Long-distance hiking trail in the US

The North Country Trail (NCT, officially designated the North Country National Scenic Trail) is a long-distance hiking trail in the Midwestern and Northeastern United States. The trail extends roughly 4800 mi from Lake Sakakawea State Park in North Dakota to the Appalachian Trail in Green Mountain National Forest in Vermont, passing through eight states along its route. As of 2023, most of the trail is in place, though about one-third of the distance consists of road walking; those segments are frequently evaluated for transfer to off-road segments on nearby public or private lands.

The trail was designated a National Scenic Trail by the United States Congress in 1980, and became an official unit of the National Park System in 2023. The NCT is administered by the National Park Service, managed by federal, state, and local agencies, and built and maintained primarily by volunteers coordinated by the North Country Trail Association (NCTA) and affiliated local organizations.

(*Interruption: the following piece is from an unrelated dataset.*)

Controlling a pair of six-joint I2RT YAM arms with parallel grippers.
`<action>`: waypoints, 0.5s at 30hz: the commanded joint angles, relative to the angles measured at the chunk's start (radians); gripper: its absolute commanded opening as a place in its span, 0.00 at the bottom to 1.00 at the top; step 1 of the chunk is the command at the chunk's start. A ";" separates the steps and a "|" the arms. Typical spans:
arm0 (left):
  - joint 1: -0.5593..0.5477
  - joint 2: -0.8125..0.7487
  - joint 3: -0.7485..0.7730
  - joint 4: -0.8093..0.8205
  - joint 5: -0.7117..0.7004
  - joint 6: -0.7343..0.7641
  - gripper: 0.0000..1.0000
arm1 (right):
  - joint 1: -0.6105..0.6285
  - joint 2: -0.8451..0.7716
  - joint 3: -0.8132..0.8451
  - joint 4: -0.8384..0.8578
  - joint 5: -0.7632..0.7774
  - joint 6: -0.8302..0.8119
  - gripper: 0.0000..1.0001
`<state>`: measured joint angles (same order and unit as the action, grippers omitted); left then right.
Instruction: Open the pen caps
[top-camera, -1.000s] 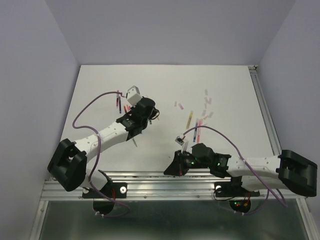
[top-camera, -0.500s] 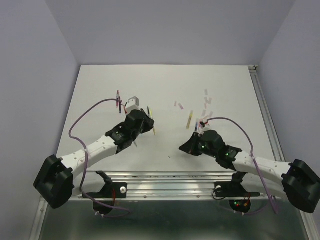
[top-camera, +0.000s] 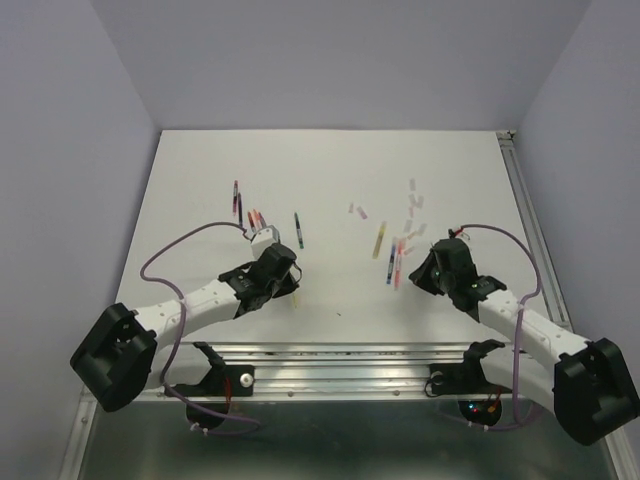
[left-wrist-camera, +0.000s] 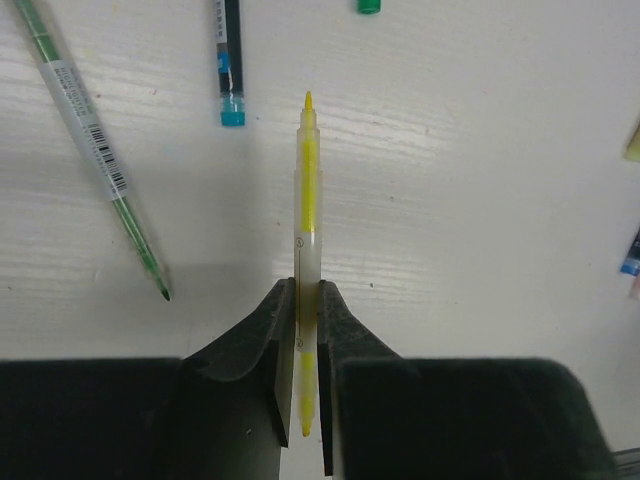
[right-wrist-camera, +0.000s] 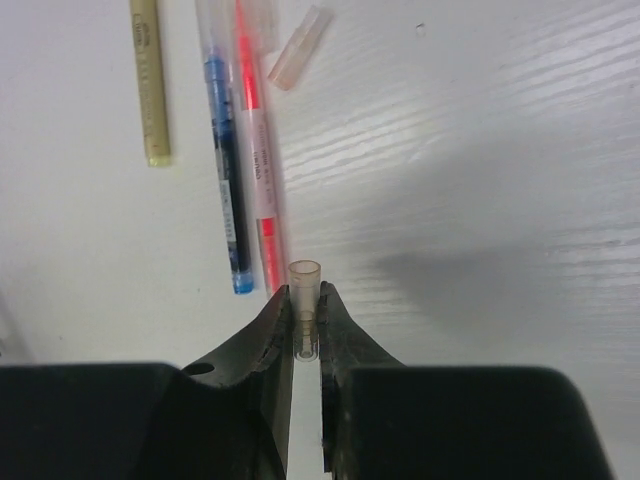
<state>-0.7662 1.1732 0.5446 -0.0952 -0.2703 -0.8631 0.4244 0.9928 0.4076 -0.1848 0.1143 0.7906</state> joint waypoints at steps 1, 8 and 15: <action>0.001 0.025 0.023 -0.038 -0.062 -0.016 0.00 | -0.052 0.058 0.105 -0.062 0.061 -0.059 0.01; 0.001 0.134 0.094 -0.124 -0.132 -0.005 0.04 | -0.096 0.176 0.187 -0.044 0.091 -0.112 0.01; 0.004 0.198 0.141 -0.132 -0.132 0.016 0.20 | -0.121 0.335 0.276 -0.021 0.073 -0.134 0.01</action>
<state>-0.7658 1.3518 0.6353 -0.1932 -0.3614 -0.8646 0.3218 1.2804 0.6025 -0.2302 0.1726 0.6872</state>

The North Country Trail is generally limited to hiking, and some areas can support snowshoeing and cross-country skiing. Some particular segments allow additional non-motorized uses such as bicycling and horseback riding, but only in areas specifically designed and permitted to withstand such use. The distance of the NCT is estimated and often changes, as volunteers develop new footpath segments and other options to reduce road walking.

==History==
The North Country Trail was proposed on March 5, 1980 via an amendment to the National Trails System Act. That year, a route was established that incorporated many preexisting trails along with plans for building new connecting segments or finding walkable routes on rural roads. In cooperation with local and state hiking organizations, the route of the NCT was superimposed on all 310 mi of the Superior Hiking Trail in Minnesota, about 900 mi of the Buckeye Trail in Ohio, and about 430 mi of the Finger Lakes Trail in New York State. The NCT route also incorporated portions of many other shorter hiking trails and rail trails. In most such cases, the hiker follows signs denoting both the North Country Trail and the original trail.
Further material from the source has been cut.